◆ **Problem**
Could you copy every line in the listing below that has the word "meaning"?
- - -
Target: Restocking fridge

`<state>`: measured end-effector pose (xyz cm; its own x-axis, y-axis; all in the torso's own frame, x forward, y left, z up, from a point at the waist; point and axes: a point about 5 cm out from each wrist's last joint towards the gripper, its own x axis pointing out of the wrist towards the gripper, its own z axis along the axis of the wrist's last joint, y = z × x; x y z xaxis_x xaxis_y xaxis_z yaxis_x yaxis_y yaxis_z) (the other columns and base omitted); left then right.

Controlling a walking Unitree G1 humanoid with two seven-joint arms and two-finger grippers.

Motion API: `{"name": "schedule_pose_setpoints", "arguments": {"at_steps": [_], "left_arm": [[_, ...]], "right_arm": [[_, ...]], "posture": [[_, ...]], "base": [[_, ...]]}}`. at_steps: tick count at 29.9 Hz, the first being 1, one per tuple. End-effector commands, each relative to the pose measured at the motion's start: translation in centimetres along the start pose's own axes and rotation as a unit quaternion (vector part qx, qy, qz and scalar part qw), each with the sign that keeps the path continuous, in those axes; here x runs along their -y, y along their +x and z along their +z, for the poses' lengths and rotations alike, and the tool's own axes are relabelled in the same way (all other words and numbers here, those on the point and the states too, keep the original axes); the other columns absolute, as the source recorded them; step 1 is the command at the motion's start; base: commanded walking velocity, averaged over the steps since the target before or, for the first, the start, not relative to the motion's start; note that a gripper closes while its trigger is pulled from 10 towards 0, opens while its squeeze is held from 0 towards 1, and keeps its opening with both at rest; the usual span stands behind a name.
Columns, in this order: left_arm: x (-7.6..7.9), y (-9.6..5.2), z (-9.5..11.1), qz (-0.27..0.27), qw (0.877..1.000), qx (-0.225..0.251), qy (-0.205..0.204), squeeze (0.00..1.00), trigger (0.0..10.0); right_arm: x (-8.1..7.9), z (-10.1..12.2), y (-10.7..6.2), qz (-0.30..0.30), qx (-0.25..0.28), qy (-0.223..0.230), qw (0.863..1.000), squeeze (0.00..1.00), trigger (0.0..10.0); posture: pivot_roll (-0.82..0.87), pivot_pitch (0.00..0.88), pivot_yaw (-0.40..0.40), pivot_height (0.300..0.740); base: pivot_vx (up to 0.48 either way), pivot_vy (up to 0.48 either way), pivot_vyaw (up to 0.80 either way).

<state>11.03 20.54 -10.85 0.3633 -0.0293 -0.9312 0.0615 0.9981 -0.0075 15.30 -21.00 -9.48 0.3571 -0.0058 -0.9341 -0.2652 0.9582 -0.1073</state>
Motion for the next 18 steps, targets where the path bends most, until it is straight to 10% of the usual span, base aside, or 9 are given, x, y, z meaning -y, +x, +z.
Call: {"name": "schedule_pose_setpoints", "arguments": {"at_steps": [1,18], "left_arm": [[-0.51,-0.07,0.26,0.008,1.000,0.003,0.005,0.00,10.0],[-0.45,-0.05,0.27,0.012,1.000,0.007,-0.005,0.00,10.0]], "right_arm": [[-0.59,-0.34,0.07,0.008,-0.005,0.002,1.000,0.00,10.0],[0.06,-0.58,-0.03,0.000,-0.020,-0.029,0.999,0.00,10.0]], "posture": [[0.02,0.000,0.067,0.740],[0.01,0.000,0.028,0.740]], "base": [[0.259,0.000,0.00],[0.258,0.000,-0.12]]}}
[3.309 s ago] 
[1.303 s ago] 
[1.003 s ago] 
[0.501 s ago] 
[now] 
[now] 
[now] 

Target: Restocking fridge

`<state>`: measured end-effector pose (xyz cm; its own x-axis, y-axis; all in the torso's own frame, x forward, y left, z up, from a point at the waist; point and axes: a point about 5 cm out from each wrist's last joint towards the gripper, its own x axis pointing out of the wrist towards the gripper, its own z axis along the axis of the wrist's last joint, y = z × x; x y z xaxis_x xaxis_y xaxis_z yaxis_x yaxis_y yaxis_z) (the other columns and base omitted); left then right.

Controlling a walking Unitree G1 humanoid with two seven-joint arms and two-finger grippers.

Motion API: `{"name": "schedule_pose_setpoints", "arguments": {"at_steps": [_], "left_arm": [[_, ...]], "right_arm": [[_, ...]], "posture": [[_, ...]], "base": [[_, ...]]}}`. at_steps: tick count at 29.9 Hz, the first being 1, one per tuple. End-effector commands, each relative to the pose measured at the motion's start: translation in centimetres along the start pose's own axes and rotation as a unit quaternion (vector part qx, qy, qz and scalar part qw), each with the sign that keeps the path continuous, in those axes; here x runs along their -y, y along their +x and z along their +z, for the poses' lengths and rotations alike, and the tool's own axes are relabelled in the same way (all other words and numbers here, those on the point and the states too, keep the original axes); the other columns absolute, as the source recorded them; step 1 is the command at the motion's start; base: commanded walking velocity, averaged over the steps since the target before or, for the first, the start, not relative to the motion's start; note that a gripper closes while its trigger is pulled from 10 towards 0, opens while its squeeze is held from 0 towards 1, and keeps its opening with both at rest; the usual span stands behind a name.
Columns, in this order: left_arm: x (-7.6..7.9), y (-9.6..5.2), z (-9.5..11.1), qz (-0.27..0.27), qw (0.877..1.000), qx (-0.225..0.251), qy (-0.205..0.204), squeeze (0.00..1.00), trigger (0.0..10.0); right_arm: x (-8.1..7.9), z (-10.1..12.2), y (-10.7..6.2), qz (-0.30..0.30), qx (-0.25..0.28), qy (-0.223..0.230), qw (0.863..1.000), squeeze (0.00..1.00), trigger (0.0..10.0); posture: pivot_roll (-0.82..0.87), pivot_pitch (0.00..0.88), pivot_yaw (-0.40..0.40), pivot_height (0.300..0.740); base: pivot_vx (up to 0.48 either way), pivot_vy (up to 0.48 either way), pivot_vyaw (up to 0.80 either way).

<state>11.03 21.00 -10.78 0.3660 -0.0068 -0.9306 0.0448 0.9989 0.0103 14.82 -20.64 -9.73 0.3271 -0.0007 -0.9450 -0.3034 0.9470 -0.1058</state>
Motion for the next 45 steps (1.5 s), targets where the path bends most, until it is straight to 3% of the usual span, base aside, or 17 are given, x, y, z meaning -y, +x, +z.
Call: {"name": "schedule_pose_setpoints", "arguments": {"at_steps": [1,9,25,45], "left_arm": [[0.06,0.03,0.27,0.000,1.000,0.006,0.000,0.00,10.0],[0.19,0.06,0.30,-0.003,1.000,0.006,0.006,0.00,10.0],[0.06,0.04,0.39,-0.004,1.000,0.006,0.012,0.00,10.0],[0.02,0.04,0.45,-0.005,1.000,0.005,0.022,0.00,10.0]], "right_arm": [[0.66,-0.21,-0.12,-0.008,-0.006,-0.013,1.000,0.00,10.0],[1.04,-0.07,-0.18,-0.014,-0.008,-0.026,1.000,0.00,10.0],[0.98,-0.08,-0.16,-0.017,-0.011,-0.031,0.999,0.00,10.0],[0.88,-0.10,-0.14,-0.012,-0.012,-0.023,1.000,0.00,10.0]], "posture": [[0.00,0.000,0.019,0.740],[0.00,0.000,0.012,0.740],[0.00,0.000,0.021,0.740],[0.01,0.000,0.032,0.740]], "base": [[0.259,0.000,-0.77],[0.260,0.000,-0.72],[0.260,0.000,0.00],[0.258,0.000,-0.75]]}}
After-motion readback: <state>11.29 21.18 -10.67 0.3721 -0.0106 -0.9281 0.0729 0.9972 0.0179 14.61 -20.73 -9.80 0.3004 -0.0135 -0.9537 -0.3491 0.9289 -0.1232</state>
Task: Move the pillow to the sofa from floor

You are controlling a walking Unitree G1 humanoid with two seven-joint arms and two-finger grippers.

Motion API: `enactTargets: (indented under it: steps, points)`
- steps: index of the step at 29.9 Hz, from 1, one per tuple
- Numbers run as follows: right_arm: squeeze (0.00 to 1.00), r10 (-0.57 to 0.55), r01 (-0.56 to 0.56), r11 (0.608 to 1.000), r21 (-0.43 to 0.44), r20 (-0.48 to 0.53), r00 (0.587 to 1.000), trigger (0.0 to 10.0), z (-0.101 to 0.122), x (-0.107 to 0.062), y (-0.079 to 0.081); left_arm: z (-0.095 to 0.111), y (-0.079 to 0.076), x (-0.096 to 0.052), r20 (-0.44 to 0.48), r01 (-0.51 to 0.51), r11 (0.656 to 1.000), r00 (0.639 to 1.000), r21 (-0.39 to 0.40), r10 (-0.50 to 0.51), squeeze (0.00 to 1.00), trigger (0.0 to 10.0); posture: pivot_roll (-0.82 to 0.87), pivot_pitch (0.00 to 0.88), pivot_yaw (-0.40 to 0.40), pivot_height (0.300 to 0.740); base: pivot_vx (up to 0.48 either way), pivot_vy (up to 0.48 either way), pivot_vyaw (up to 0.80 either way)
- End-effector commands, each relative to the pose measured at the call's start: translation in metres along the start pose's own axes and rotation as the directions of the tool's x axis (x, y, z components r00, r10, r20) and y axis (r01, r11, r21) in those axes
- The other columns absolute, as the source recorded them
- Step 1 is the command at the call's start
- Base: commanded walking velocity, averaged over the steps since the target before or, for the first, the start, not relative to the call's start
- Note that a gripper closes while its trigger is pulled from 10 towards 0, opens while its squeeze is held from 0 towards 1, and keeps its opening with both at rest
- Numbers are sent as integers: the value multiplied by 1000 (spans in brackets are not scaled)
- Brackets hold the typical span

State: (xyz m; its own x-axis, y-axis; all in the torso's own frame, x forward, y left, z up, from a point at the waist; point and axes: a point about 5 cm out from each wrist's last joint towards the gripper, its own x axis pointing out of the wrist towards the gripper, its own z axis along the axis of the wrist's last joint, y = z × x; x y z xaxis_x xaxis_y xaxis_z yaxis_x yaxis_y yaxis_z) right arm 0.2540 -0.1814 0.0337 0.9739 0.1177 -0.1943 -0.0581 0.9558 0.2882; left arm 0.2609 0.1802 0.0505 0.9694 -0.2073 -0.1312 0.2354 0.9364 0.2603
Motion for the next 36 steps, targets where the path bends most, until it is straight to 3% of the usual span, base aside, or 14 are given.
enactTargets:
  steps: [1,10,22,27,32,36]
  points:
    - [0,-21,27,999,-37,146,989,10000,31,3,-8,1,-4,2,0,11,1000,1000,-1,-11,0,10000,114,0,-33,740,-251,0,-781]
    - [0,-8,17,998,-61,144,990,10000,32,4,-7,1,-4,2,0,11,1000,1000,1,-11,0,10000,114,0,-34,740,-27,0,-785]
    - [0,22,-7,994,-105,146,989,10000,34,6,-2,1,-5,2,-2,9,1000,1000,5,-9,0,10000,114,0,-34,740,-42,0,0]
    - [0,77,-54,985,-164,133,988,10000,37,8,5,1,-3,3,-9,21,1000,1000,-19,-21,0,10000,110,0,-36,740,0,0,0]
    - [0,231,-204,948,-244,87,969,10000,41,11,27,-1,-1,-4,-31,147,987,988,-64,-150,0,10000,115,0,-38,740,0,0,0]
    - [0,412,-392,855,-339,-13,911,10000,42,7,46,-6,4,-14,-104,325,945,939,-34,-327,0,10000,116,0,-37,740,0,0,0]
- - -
◆ **Result of the task**
Motion for the next 18 steps, targets where the path bends most, until it is straight to 10% of the usual span, base aside, or 9 are given, x, y, z meaning -y, +x, +z.
Motion for the next 45 steps (1.5 s), targets where the path bends most, until it is straight to 3% of the usual span, base aside, or 17 are given, x, y, z meaning -y, +x, +z.

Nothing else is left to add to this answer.